Come farà Renault a creare un motore senza terre rare?
Dall’uscita della ZOE nel 2012, Renault è pioniere e leader dei motori elettrici sincroni a rotore avvolto. Questa tecnologia (che prende il nome di EESM, ossia Electrically Excited Synchronous Motor) è diversa da quella a magneti permanenti, che invece utilizzano maggiormente le terre rare. Senza l’utilizzo di queste ultime Renault può ridurre gli inquinanti carboniosi del 30% e ridurre al contempo le dimensioni del motore a parità di potenza.
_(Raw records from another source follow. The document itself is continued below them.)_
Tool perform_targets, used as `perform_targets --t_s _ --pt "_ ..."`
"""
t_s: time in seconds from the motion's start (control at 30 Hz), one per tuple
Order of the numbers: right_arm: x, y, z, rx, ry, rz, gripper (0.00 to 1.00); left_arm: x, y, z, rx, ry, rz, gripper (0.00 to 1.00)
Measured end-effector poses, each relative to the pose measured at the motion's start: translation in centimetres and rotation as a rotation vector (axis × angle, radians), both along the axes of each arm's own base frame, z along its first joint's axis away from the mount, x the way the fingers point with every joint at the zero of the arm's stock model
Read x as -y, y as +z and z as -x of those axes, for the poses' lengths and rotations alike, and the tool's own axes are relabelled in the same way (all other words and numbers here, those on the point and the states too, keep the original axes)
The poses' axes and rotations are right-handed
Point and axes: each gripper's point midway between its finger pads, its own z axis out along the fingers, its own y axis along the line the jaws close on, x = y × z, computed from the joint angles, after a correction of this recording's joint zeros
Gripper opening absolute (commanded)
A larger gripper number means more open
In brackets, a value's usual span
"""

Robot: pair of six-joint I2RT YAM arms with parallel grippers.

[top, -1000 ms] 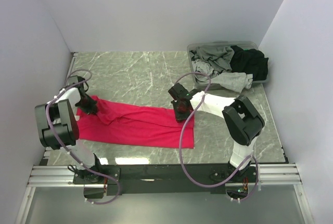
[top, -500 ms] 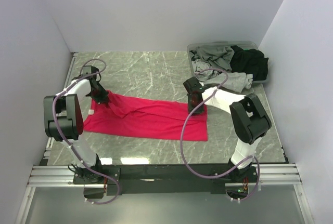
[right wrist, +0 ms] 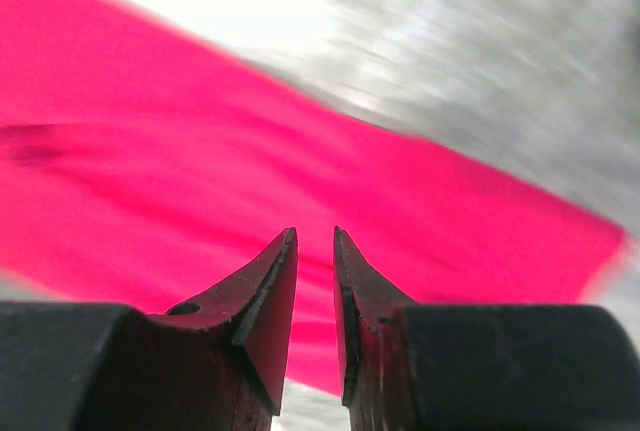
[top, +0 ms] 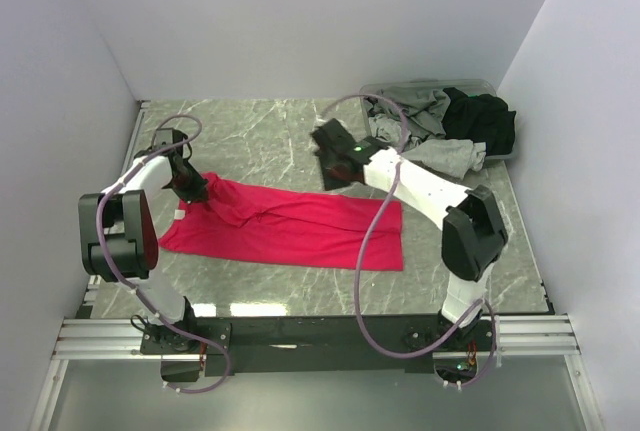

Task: Fold and stack the t-shirts
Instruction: Fold the tshirt

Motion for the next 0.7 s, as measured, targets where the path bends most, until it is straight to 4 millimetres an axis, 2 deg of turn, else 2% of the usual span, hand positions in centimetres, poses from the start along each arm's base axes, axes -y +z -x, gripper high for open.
perform_targets --t_s 0.07,0.13,0.27,0.37,0.5,0.6,0.7 --pt "-4.3 2.0 0.1 0.040 0.091 -0.068 0.28 0.1 -0.1 0.1 -0.002 -0.003 0.002 0.02" --pt "-7.8 2.9 0.3 0.057 0.164 -0.127 0.28 0.1 -0.3 0.3 -0.004 -0.005 0.007 0.05" --pt "-14.4 1.7 1.8 0.024 0.307 -0.204 0.28 0.1 -0.4 0.4 -0.006 -0.009 0.014 0.11" --pt "-17.4 -0.6 2.9 -0.024 0.370 -0.224 0.28 -0.1 -0.2 0.5 0.003 -0.018 0.010 0.12" --pt "-19.9 -3.7 4.3 -0.087 0.421 -0.243 0.29 -0.5 0.3 0.5 0.020 -0.022 0.004 0.13" --pt "-21.1 -4.9 5.2 -0.115 0.445 -0.257 0.29 -0.8 0.3 0.5 0.026 -0.027 -0.001 0.13" --pt "-22.4 -5.2 5.9 -0.126 0.463 -0.280 0.29 -1.0 -0.1 0.8 0.019 -0.027 -0.001 0.14"
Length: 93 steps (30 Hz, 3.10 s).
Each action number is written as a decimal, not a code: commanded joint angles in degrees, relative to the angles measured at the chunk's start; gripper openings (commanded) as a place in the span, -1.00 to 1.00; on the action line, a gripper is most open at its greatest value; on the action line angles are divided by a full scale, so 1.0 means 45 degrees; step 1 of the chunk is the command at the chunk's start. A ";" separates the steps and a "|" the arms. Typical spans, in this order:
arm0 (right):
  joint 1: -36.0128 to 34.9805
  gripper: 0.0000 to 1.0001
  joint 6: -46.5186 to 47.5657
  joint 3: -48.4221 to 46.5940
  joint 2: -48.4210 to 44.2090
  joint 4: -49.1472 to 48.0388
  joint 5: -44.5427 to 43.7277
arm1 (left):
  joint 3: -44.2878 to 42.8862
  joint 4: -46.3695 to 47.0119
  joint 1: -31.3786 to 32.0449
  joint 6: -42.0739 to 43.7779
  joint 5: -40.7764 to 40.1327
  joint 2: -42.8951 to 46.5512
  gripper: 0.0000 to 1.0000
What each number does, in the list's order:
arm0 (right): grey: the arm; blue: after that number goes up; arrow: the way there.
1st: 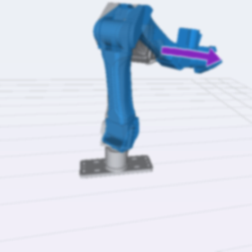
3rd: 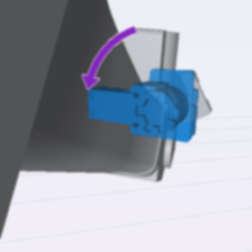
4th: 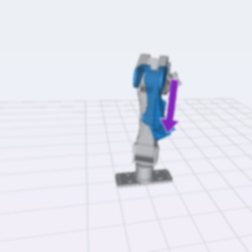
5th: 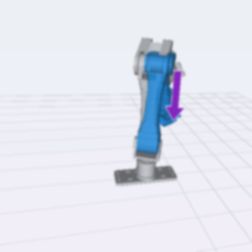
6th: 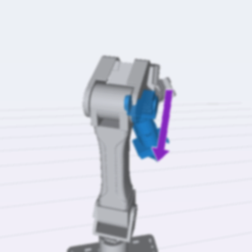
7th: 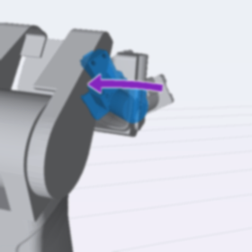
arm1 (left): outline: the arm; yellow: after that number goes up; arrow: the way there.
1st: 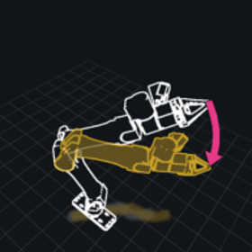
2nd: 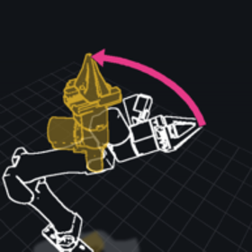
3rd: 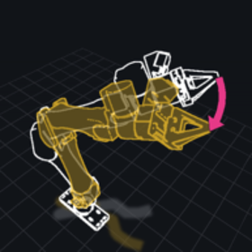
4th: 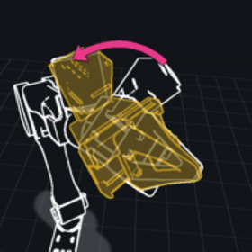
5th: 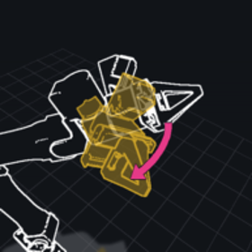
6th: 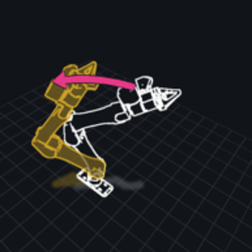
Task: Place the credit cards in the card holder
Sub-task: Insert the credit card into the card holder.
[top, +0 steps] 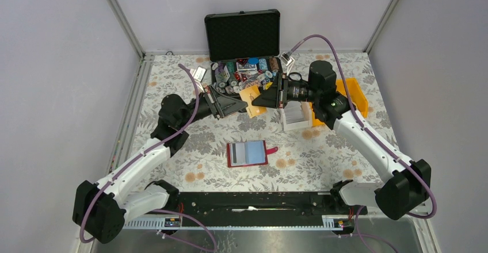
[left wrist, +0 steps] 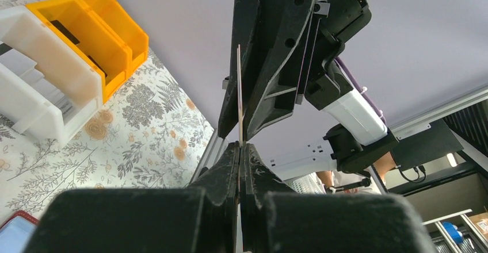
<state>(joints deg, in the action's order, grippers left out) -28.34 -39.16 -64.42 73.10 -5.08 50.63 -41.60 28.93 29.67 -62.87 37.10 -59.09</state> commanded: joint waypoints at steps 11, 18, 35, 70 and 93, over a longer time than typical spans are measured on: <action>0.0637 -0.64 -0.0270 0.0426 -0.0505 -0.0571 -0.0200 | 0.0223 0.2517 -0.0302 -0.0638 0.0778 0.0857 -1.00; 0.0766 -0.95 -0.0575 0.0642 -0.0569 -0.0954 -0.0099 | 0.0261 0.2294 -0.0372 -0.0526 0.0851 0.1012 -1.00; 0.1317 -0.66 -0.1675 0.1287 -0.0639 -0.2487 0.0684 | 0.0300 0.2042 -0.0691 -0.0537 0.1013 0.1203 -1.00; 0.0766 -0.32 -0.2197 0.1282 -0.0780 -0.3167 0.1476 | 0.0182 0.0088 -0.0890 0.0065 0.0605 0.1314 -1.00; 0.0389 -0.46 -0.1350 0.0859 -0.0953 -0.1979 0.1034 | -0.0008 -0.1863 -0.0891 0.0622 -0.0163 0.1259 -1.00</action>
<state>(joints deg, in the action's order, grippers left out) -25.91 -47.09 -57.36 69.58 -14.52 55.55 -39.72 22.22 25.91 -62.00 38.63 -53.95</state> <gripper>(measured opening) 0.272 0.022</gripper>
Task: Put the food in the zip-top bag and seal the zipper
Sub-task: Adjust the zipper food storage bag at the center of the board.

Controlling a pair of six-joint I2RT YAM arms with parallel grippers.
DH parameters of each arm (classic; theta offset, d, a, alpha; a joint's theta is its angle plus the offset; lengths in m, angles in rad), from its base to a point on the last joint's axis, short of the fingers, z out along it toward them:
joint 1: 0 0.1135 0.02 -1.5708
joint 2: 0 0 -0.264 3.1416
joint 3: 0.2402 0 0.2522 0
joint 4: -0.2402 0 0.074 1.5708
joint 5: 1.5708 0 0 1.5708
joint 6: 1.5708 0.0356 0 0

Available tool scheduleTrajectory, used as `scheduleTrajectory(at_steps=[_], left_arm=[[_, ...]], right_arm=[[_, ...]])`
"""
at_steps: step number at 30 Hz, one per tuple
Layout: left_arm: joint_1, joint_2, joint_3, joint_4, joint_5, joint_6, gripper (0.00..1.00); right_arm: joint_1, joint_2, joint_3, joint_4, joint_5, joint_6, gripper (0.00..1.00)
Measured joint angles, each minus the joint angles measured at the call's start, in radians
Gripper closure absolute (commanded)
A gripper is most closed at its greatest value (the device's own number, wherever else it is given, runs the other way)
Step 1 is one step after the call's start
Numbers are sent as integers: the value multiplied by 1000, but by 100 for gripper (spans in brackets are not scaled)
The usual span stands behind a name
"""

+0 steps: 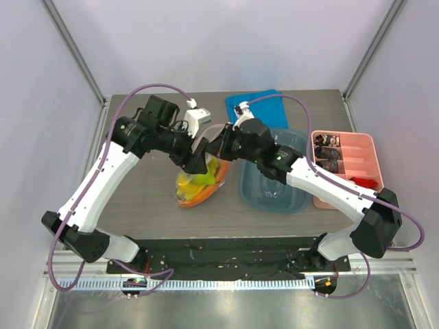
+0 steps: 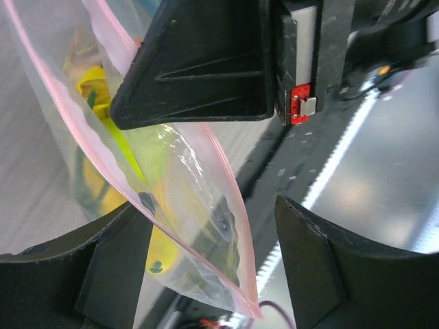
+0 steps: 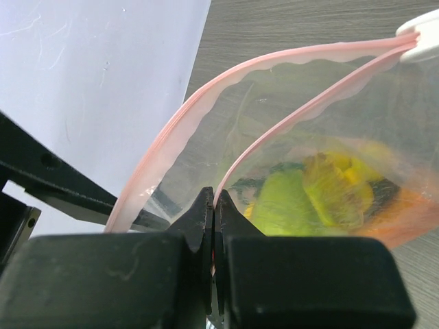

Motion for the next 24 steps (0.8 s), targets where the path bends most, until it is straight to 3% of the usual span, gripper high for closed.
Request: scheduleTrajectory(at_steps=[5, 6, 8, 9, 10, 11, 12, 13, 14, 15, 18, 21, 24], left_arm=[[-65, -8, 4, 0, -161, 66, 35], [-79, -8, 4, 0, -194, 79, 45], [-99, -8, 4, 0, -244, 100, 52], [-108, -8, 4, -1, -264, 110, 68], [-113, -8, 4, -1, -282, 117, 76], [-116, -8, 4, -2, -294, 120, 82], [-118, -8, 4, -2, -310, 122, 95], [-121, -8, 4, -1, -333, 131, 99], [-121, -8, 4, -2, -347, 128, 100], [-121, -9, 3, 0, -366, 136, 100], [-120, -26, -18, 10, -401, 149, 100], [-118, -74, -64, 18, -414, 170, 100], [-95, -134, -93, 11, -380, 212, 100]], right_arm=[[0, 3, 12, 3, 5, 0, 99], [0, 3, 12, 6, 6, 0, 99], [1, 3, 13, 7, 8, 0, 99], [1, 4, 13, 7, 8, 0, 99], [1, 4, 13, 7, 8, 0, 95], [1, 4, 13, 7, 8, 0, 89], [1, 4, 13, 8, 8, -1, 72], [1, 4, 13, 12, 8, -4, 63], [1, 4, 13, 17, 8, -11, 55], [0, 3, 13, 23, 8, -26, 40], [-14, -21, -5, 45, -5, -111, 15], [-37, -91, -50, 49, -39, -215, 6], [-91, -197, -97, 51, -166, -408, 6]])
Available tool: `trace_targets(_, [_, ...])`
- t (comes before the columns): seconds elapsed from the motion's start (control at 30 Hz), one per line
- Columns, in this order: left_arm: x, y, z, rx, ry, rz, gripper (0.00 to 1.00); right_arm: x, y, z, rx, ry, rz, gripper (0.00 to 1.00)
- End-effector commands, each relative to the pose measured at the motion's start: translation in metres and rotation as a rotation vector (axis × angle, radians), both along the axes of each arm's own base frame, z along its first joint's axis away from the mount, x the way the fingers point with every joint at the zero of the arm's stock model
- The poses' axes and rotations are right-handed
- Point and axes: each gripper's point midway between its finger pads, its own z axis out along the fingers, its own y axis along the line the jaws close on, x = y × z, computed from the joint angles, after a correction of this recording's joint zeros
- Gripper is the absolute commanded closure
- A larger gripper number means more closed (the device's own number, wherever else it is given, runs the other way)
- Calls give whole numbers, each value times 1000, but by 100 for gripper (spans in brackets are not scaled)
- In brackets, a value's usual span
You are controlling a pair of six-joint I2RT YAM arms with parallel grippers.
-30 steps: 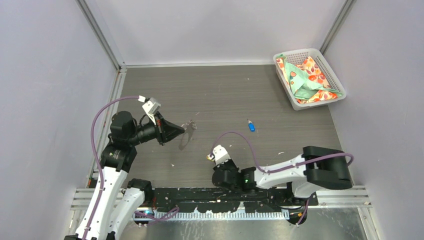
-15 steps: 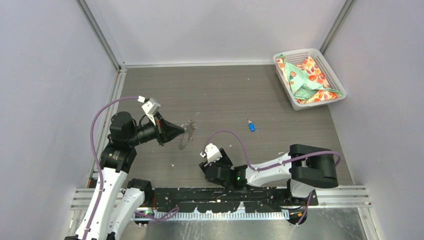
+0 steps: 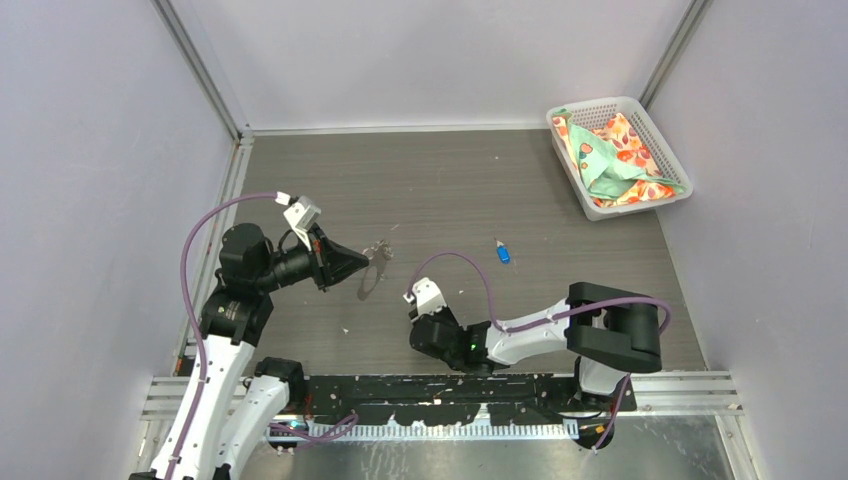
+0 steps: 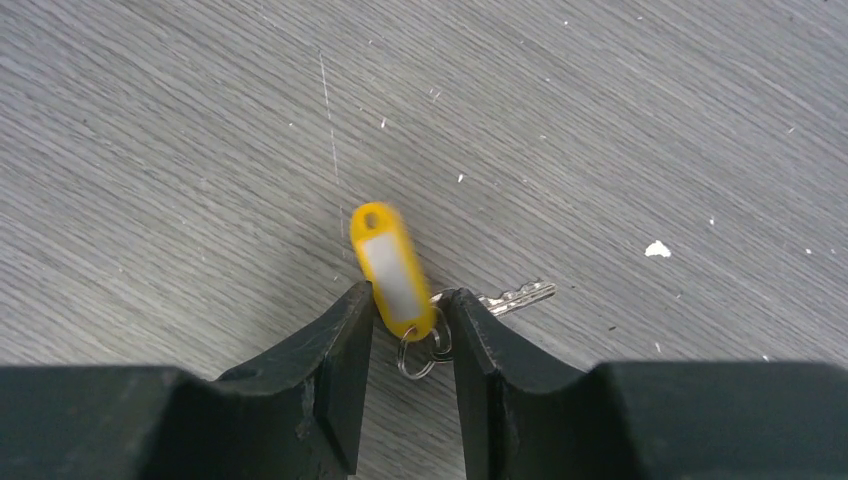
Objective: Put the keys on the keyring
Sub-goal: Pick up the key from the center of the board.
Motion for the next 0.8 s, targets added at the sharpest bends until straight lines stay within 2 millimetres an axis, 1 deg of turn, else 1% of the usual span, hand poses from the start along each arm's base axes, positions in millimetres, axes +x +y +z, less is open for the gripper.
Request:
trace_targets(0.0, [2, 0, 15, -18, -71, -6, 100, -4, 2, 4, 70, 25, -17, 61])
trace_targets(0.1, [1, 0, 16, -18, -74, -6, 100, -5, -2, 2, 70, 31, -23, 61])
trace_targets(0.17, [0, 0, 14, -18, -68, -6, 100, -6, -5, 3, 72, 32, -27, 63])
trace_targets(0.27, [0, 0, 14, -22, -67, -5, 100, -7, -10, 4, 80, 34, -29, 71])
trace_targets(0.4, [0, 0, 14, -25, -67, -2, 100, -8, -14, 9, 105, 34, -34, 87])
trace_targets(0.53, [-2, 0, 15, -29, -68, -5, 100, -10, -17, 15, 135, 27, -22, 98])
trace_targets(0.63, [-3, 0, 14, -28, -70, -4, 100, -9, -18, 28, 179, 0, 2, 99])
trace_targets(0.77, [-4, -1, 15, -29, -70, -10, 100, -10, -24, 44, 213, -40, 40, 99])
Lo sviluppo di questo nuovo motore nasce dalla collaborazione con Valeo. Questa si occuperà, grazie alla sua esperienza, della costruzione dello statore. Ricordiamo che in generale un motore elettrico è formato da due componenti, uno statore che è fissato sul veicolo e il rotore che, come si evince dal nome, è quello che va a collegarsi alle ruote e trasmette il moto. Questo componente sarà progettato direttamente da Renault.
Le novità di questo motore stanno nel fatto che, utilizzando un sistema a 800 V a differenza dei più comuni sistemi a 400 V, permetterà ricariche più veloci e maggiore efficienza. Il nuovo motore elettrico che prende il nome di E7A si prevede riuscirà ad erogare fino a 200 kW. La possibilità di non usare terre rare dà poi a Renault non solo la possibilità di avere un minore impatto ambientale ma anche un vantaggio strategico, non dovendo per forza dipendere da aziende estere per rifornirsi di terre rare. La casa francese prevede di riuscire a dotare la sua flotta di veicoli del nuovo motore verso fine 2027.